_ASSIGNMENT_
The answer is to be an exact copy of the lines below running from the line with "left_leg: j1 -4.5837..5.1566" down to the line with "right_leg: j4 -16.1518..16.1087", both ends included, and nothing more.

Collected data:
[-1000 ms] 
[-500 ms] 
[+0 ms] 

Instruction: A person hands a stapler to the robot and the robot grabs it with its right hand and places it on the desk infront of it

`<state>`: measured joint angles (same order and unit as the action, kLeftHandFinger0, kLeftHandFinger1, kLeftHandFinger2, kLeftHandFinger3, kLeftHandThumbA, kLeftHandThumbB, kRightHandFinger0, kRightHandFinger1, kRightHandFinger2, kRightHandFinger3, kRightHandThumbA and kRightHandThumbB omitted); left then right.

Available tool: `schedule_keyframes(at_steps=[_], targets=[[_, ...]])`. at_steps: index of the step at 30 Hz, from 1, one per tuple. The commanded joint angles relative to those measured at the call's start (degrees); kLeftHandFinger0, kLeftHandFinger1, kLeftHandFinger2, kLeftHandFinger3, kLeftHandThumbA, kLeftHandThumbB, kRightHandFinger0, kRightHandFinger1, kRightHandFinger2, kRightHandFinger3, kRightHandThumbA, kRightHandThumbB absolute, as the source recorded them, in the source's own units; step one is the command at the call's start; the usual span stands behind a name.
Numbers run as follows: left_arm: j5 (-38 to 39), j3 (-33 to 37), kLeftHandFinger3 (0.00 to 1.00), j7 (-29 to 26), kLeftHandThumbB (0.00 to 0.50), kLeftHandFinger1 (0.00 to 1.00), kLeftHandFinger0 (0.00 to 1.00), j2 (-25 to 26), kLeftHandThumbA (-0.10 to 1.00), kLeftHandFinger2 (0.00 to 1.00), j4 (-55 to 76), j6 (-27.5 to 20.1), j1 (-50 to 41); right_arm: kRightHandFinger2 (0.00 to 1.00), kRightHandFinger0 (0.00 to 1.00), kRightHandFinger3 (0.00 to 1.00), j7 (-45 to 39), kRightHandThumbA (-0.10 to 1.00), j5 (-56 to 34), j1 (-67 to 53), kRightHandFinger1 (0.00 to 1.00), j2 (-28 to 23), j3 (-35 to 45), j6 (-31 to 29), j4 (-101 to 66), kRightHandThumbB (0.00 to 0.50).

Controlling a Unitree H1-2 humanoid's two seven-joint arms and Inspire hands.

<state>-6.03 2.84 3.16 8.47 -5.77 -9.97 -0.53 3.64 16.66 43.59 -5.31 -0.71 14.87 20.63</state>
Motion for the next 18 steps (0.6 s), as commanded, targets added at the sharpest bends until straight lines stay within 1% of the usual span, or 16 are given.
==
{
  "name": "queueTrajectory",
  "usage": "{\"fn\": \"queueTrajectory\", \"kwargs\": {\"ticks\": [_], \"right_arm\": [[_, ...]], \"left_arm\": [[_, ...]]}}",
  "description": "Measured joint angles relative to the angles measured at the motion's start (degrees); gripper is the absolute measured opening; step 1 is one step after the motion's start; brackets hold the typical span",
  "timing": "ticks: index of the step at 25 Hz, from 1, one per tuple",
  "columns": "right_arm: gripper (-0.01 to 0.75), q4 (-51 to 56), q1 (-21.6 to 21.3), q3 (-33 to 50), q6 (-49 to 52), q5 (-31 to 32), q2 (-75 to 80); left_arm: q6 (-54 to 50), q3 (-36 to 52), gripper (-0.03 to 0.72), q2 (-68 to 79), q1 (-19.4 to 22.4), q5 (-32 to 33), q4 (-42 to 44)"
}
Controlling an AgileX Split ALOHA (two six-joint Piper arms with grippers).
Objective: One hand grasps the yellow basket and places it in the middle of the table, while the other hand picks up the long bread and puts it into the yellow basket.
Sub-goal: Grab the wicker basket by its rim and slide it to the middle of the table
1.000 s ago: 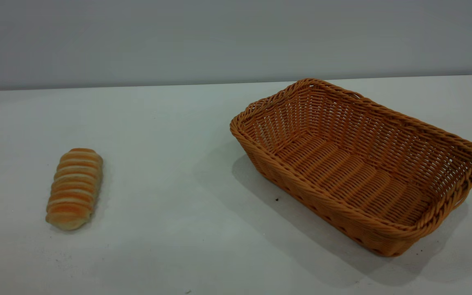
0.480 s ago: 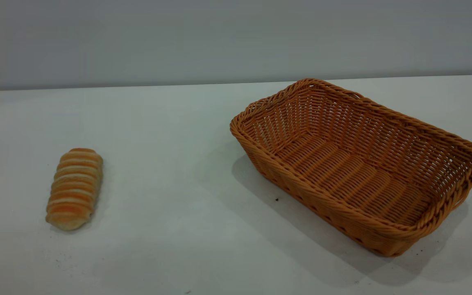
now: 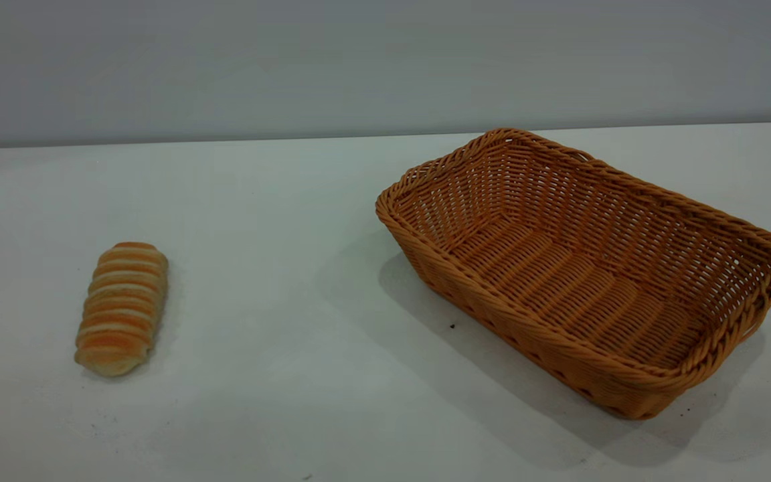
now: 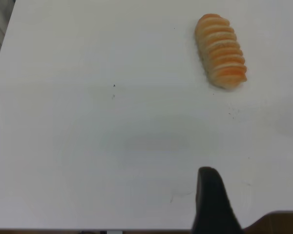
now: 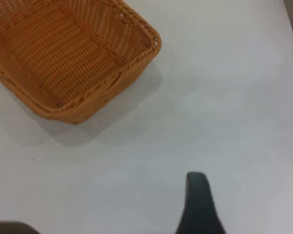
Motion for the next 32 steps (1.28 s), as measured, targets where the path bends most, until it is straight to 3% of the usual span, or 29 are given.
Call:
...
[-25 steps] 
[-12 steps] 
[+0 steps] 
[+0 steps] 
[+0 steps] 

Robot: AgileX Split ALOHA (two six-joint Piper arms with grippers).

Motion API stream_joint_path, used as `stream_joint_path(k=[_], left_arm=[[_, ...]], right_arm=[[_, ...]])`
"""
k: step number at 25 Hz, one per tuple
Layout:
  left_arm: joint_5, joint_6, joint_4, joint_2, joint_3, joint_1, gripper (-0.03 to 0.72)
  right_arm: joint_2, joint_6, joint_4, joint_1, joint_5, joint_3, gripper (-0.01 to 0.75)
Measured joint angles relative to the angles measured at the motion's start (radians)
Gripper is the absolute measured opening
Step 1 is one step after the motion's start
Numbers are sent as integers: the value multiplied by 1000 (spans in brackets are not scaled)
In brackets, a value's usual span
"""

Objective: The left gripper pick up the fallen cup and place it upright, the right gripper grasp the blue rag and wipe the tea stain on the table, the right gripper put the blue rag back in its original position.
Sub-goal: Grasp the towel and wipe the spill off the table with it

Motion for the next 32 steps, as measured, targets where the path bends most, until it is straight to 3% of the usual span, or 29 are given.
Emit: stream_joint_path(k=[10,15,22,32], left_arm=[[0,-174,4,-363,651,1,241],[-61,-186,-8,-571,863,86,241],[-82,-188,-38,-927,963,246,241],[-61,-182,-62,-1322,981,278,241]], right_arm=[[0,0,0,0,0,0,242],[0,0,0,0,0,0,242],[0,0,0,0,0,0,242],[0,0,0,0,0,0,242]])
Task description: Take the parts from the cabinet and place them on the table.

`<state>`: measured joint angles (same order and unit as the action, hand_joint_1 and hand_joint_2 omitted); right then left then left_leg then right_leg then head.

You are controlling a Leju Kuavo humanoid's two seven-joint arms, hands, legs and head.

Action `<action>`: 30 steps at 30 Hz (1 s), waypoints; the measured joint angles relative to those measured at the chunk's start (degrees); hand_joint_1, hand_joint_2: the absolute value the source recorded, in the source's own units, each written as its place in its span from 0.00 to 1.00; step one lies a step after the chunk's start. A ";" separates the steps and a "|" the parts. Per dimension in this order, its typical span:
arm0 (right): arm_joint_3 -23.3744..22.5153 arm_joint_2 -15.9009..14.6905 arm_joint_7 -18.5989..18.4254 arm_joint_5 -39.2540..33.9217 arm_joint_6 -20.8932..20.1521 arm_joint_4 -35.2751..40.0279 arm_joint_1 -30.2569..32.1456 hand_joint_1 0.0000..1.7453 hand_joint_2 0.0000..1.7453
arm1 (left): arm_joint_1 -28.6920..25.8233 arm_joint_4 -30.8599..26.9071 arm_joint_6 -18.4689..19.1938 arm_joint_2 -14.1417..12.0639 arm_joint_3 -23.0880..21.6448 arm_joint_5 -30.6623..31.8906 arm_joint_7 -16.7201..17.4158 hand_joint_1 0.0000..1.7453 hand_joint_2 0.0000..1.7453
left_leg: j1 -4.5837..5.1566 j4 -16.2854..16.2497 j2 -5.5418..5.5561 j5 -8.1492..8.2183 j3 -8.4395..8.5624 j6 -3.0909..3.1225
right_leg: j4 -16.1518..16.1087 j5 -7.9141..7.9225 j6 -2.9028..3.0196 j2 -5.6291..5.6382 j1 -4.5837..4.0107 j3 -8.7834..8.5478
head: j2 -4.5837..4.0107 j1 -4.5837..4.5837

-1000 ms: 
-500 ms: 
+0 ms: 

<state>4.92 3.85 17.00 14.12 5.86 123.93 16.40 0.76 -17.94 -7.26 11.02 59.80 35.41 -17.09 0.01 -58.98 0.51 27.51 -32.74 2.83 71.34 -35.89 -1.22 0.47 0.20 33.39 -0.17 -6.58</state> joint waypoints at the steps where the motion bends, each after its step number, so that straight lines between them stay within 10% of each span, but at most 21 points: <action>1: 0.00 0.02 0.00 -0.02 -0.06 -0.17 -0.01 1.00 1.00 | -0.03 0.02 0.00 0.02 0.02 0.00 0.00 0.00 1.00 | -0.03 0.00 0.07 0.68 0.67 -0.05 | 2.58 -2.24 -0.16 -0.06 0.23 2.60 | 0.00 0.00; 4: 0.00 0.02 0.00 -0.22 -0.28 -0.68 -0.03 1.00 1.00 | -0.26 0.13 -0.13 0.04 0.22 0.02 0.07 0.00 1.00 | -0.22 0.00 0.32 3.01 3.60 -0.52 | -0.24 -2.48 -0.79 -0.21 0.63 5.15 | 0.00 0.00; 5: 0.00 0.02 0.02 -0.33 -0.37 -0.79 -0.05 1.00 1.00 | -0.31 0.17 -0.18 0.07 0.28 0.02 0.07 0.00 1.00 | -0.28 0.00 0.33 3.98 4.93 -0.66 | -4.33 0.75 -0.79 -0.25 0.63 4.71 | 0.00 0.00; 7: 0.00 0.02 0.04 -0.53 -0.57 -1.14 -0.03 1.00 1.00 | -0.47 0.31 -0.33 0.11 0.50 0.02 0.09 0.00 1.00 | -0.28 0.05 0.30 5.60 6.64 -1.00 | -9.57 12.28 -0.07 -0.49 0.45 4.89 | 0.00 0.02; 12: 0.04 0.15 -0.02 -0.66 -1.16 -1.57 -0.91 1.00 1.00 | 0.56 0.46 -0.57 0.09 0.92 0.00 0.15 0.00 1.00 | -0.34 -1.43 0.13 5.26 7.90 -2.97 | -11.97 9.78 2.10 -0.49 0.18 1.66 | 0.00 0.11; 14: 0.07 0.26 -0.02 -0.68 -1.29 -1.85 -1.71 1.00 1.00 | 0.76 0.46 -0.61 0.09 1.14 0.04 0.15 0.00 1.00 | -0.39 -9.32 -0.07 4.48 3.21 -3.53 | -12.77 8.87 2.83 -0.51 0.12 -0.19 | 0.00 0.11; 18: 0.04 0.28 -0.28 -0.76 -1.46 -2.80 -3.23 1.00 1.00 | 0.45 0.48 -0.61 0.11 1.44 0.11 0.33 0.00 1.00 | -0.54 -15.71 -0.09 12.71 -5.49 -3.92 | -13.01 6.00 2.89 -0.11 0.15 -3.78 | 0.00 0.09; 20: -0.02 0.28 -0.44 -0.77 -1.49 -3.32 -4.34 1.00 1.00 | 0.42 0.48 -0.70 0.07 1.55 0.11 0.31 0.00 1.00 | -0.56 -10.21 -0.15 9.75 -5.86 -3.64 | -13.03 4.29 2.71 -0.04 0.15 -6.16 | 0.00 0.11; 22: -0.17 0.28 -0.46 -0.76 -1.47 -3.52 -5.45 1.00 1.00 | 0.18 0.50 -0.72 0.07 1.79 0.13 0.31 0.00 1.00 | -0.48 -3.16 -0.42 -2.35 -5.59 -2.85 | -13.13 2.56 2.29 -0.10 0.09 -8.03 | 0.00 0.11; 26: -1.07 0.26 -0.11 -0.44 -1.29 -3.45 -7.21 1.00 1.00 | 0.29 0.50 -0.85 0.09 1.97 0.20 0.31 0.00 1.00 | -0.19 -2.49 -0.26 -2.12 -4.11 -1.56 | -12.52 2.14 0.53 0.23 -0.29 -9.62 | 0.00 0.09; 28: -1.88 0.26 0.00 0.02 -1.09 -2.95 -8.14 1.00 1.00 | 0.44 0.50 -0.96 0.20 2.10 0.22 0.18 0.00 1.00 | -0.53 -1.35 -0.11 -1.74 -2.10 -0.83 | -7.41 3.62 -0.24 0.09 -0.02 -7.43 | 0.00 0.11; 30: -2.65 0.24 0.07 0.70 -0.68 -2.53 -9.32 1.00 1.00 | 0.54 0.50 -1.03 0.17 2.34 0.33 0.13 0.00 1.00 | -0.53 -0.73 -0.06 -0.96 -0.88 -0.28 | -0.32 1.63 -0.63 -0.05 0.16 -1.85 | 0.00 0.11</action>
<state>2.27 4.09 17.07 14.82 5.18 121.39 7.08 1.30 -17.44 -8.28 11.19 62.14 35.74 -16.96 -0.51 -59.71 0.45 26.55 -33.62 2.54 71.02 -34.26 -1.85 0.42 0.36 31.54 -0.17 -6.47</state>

_SOLUTION TO THIS TASK_
left_leg: j1 -4.5837..5.1566 j4 -16.2854..16.2497 j2 -5.5418..5.5561 j5 -8.1492..8.2183 j3 -8.4395..8.5624 j6 -3.0909..3.1225
right_leg: j4 -16.1518..16.1087 j5 -7.9141..7.9225 j6 -2.9028..3.0196 j2 -5.6291..5.6382 j1 -4.5837..4.0107 j3 -8.7834..8.5478

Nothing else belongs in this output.